Mixing nontraditional forms of data with your set of historical transactions can make your fraud models even more robust. For example, if a worker makes a worker’s compensation claim for a bad back from a slip-and-fall incident, having a pool of millions of patient outcome cases that detail treatment and length of recovery helps create a detection pattern for fraud.

As an example of how this model can work, imagine trying to find out whether patients in rural areas recover more slowly than those in urban areas. You can start by examining the proximity to physiotherapy services. Is there a pattern correlation between recovery times and geographical location?

If your fraud department determines that a certain injury takes three weeks of recovery but that a farmer with the same diagnosis lives one hour from a physiotherapist and the office worker has a practitioner in her office, that’s another variable to add to the fraud-detection pattern.

When you harvest social network data for claimants and find a patient who claims to be suffering from whiplash is boasting about completing the rugged series of endurance events known as Tough Mudder, it’s an example of mixing new kinds of data with traditional data forms to spot fraud.

If you want to kick your fraud-detection efforts into a higher gear, your organization can work to move away from market segment modeling and move toward at-transaction or at-person level modeling.

Quite simply, making a forecast based on a segment is helpful, but making a decision based on particular information about an individual transaction is (obviously) better. To do this, you work up a larger set of data than is conventionally possible in the traditional approach. Only (a maximum of) 30 percent of the available information that may be useful for fraud modeling is being used.

For creating fraud-detection models, Hadoop is well suited to

  • Handle volume: That means processing the full data set — no data sampling.

  • Manage new varieties of data: Examples are the inclusion of proximity-to-care-services and social circles to decorate the fraud model.

  • Maintain an agile environment: Enable different kinds of analysis and changes to existing models.

Fraud modelers can add and test new variables to the model without having to make a proposal to your database administrator team and then wait a couple of weeks to approve a schema change and place it into their environment.

This process is critical to fraud detection because dynamic environments commonly have cyclical fraud patterns that come and go in hours, days, or weeks. If the data used to identify or bolster new fraud-detection models isn’t available at a moment’s notice, by the time you discover these new patterns, it could be too late to prevent damage.

Evaluate the benefit to your business of not only building out more comprehensive models with more types of data but also being able to refresh and enhance those models faster than ever. The company that can refresh and enhance models daily will fare better than those that do it quarterly.

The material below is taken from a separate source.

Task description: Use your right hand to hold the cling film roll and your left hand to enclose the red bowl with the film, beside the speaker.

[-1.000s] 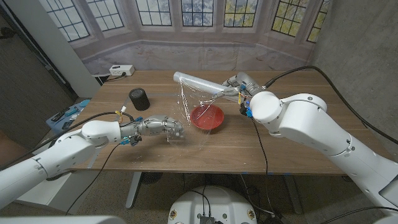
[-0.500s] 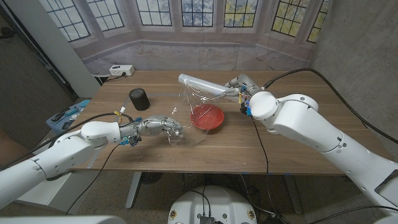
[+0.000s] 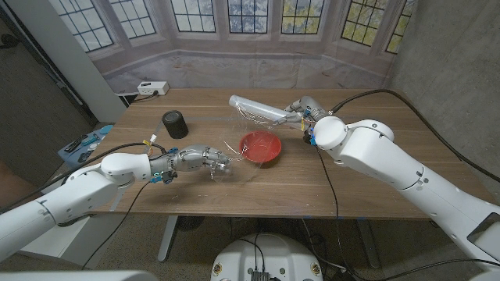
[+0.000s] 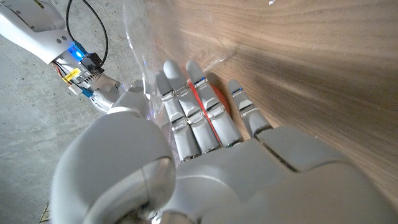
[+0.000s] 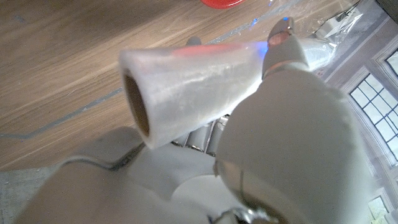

You may believe that this problem has a simple answer — just ask your CIO for operational expenditure (OPEX) and capital expenditure (CAPEX) approvals to accommodate more data to make better models and load the other 70 percent of the data into your decision models.

You may even believe that this investment will pay for itself with better fraud detection; however, the problem with this approach is the high up-front costs that need to be sunk into unknown data, where you don’t know whether it contains any truly valuable insight.

Sure, tripling the size of your data warehouse, for example, will give you more access to structured historical data to fine-tune your models, but they can’t accommodate social media bursts. Traditional technologies aren’t as agile, either. Hadoop makes it easy to introduce new variables into the model, and if they turn out not to yield improvements to the model, you can simply discard the data and move on.